Yoriyas' Momentaufnahmen der kulturellen Brüche und Absurditäten in Casablanca passen gut in die ebenfalls zum Teil surreal wirkende Industriekulisse der Völklinger Hütte. Im 125 Meter langen und durch Betonwände in verschiedene Räume gegliederten Möllerbunker des alten Stahlwerkes sind die Werke der insgesamt neun afrikanischen Fotografinnen und Fotografen großformatig an die grau-braunen Bunkerwände gehängt.
Eine Industriehalle mit Werken der ausgestellten Künstler.
Blick in die Ausstellung "Afrika – Im Blick der Fotografen" im Weltkulturerbe Völklinger Hütte.© Weltkulturerbe Völklinger Hütte/Hans-Georg Merkel
Futuristisch und karnevalistisch zugleich sind die Fotoinszenierungen von Osborne Macharia aus Kenia. Er hat vor zwei Jahren am oskargekrönten Science-Fiction-Film "Black Panther" mitgewirkt. In seinen in Völklingen gezeigten Arbeiten geht es zum Beispiel um die Geschichte der Mau-Mau, der Untergrundkämpfer im kenianischen Unabhängigkeitskrieg in den 1950er-Jahren.

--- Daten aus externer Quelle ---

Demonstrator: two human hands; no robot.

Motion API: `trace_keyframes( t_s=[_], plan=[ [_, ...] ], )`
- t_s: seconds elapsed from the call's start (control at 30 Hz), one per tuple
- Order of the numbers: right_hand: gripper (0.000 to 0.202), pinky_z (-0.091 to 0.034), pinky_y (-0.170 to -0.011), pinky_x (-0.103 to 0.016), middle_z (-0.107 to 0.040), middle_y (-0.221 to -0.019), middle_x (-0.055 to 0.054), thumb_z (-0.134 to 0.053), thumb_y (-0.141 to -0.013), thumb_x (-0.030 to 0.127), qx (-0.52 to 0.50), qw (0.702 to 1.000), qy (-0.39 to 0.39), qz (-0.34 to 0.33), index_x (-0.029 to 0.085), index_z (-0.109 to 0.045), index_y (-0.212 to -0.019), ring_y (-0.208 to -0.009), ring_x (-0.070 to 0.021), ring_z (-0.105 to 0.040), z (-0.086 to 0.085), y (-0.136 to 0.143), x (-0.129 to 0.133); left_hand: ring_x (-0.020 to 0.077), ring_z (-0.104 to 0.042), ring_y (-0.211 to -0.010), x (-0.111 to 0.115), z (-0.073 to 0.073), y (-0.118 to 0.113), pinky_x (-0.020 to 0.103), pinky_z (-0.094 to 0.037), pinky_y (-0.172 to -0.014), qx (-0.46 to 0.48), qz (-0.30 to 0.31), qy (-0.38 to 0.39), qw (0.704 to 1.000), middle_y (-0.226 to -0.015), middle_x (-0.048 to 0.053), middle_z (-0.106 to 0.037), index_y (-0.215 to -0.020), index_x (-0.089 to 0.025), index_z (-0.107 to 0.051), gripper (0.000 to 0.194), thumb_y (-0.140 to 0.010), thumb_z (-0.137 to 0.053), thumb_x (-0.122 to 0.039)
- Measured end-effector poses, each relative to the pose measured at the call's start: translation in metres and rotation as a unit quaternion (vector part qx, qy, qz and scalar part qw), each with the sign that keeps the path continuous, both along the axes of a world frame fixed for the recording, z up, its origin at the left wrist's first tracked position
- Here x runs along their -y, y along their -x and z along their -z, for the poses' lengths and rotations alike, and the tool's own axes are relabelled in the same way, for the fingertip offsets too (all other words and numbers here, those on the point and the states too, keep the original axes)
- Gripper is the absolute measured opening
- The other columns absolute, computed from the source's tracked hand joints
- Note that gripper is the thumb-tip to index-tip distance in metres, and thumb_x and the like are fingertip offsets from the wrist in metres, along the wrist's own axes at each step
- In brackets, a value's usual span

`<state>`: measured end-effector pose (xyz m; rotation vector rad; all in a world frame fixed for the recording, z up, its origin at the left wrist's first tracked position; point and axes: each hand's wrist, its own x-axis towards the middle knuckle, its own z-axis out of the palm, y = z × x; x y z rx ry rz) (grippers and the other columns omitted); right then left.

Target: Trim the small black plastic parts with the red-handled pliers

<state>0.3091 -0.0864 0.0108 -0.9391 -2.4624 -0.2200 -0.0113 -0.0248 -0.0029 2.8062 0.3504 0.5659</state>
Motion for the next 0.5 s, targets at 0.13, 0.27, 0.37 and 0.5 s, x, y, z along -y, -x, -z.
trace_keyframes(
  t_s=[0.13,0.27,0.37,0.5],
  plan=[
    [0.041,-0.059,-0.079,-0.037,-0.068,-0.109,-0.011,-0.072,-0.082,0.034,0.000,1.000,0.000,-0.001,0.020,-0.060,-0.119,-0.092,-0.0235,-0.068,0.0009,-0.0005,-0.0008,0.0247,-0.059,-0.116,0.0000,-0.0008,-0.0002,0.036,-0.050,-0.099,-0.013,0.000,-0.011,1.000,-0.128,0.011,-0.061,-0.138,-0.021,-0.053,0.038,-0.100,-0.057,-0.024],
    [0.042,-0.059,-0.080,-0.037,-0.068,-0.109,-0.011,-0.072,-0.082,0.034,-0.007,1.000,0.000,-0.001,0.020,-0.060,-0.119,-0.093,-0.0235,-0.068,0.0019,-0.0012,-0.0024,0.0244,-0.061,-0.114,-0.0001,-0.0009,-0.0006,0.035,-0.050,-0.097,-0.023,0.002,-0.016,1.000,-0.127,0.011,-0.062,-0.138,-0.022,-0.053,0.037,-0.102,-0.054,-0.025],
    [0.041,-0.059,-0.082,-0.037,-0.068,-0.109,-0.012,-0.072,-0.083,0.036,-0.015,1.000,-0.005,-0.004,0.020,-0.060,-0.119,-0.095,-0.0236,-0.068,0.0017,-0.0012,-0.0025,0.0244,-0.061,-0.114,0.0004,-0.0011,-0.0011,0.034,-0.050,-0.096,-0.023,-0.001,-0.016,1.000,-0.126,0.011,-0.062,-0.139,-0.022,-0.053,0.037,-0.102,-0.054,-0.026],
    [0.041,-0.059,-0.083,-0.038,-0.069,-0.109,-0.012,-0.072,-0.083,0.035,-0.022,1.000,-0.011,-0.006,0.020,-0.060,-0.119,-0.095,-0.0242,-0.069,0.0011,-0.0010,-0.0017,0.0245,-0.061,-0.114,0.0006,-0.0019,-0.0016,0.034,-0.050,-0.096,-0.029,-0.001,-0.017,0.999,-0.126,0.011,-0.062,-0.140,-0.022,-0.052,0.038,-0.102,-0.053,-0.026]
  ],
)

Den Mau-Mau ein Denkmal gesetzt

Die Mau-Mau sollen angeblich eine besondere Kampftruppe bestehend aus fünf Optikern gehabt haben, die mit Spezialbrillen den Feind nachts aufspüren konnten – längst bevor es Nachtsichtgeräte gab. Osborne Macharia setzt diesen Optiker-Guerilleros ein schrilles Denkmal - einer von ihnen wird im Schafsfell und mit einer Art "Radiomaske" vor dem Gesicht imaginiert.
"Hier geht es dem Fotografen darum, Afrika neu zu denken und neu zu erzählen. Und das ist gewissermaßen auch so ein Leitmotiv für die gesamte Ausstellung. Also diese Kreativität, mit den Alltagsthemen hier umzugehen, und speziell Osborne Macharia, der die Geschichten seiner Heimat einfach weitererzählt mit den Musikern aus seinem Land, mit Philosophen aus seinem Land, mit Schauspielern und hier quasi eine völlig neue Geschichte weiterentwickelt", erklärt Krämer.
Ein Mann in einer futuristischen Uniform mit einem Spezialhelm und einer Spezialbrille vor einem mobilen Monitor mit Antenne.
Die Foto-Serie "Ilgelunot" realisierte Osborne Macharia für den oscarprämierten Film "Black Panther".© Osborne Macharia
Die in Kapstadt geborene Alice Mann ist die einzige Frau, die in Völklingen präsentiert wird. Sie widmet sich in ihren Arbeiten den "Tambourmajoretten" in Südafrika – auch "Drummies" genannt. Die Fotos der Trommlerinnen in ihren bunten Uniformen und pelzigen Hüten zeigen selbstbewusste junge Mädchen – die meisten schwarz –, die ihren Sport mit großer Entschlossenheit betreiben. In einer Welt, so Alice Mann im Katalog, "in der sich die Narrative auf die Erfahrungen von Männern konzentrieren".
Fabrice Monteiro verwandelt hingegen Frauenkörper in Meerjungfrauen, die aus dem Industriemüll an ölverschmierten Stränden seines Wohnortes Dakar im Senegal als Mahnerinnen der Umweltkatastrophe in den Ozeanen herausragen.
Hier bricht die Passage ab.